CHOP Researchers Identify Underreported Symptoms in Patients with Common Form of Genetic Epilepsy

Article published by CHOP

Researchers from the Epilepsy Neurogenetics Initiative (ENGIN) at Children’s Hospital of Philadelphia (CHOP) have created a comprehensive disease model for one of the most common genetic causes of childhood epilepsies and neurodevelopmental disorders. By systematically mapping symptoms and assessing their impacts on patients and their caregivers, the researchers identified previously underreported symptoms beyond just neurological symptoms. These results may serve as an important foundation for future trials assessing the effectiveness of therapeutic interventions for all related symptoms. The findings were recently published online in Epilepsia Open.

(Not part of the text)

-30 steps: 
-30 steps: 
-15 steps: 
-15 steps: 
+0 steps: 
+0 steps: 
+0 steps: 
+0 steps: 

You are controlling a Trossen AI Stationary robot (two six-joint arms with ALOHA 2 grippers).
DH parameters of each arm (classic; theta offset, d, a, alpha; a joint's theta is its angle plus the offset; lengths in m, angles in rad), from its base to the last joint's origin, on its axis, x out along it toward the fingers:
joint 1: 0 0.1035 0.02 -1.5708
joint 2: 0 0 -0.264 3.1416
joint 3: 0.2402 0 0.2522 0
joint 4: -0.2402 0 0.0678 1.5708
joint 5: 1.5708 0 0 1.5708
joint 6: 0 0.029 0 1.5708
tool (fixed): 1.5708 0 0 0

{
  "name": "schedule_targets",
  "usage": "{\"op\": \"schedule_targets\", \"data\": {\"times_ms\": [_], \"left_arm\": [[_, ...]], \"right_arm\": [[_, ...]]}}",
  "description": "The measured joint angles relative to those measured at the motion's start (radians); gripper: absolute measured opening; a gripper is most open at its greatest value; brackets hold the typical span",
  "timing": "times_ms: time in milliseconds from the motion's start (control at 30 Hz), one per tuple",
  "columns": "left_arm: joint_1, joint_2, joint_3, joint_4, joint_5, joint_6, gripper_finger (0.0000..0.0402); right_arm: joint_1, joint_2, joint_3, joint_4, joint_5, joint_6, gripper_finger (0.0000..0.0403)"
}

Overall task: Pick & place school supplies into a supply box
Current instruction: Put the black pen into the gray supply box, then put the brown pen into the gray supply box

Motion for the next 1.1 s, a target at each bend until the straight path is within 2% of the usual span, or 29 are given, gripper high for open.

Disorders related to changes in the STXBP1 gene represent a group of common genetic epilepsies and neurological disorders. However, the variety of symptoms associated with this group of diseases is poorly understood, especially those that extend beyond neurological symptoms. In order to better understand how these diseases were impacting patients, the researchers wanted to develop a formal framework that assessed the actual experience of patients and their families. This so-called disease concept model is meant to determine which outcomes are relevant in everyday clinical practice.

“Many clinical studies are often limited to predefined symptoms like seizures or developmental milestones, and as such, these studies could be missing valuable information about an aspect of the disease that could be treated and significantly improve a patient’s quality of life,” said first study author Katie Rose Sullivan, a clinical genetic counselor with ENGIN at CHOP. “Disease concept models have been developed for other neurological disorders and have contributed significantly to our understanding of overall symptom burden, so we sought to do the same for STXBP1-related disorders, one the most common genetic epilepsies diagnosed in children.”

The researchers performed more than 24 hours of interviews among 19 caregivers of 16 individuals with STXBP1-related disorders and seven healthcare professionals. This resulted in a total of 3626 references to 38 distinct clinical concepts, covering the entire range of reported symptoms. Based on this information, the researchers systematically coded themes and grouped concepts into symptoms, symptom impact, and caregiver impact, then quantified the frequency of these concepts throughout the lifespan and across various clinical subgroups.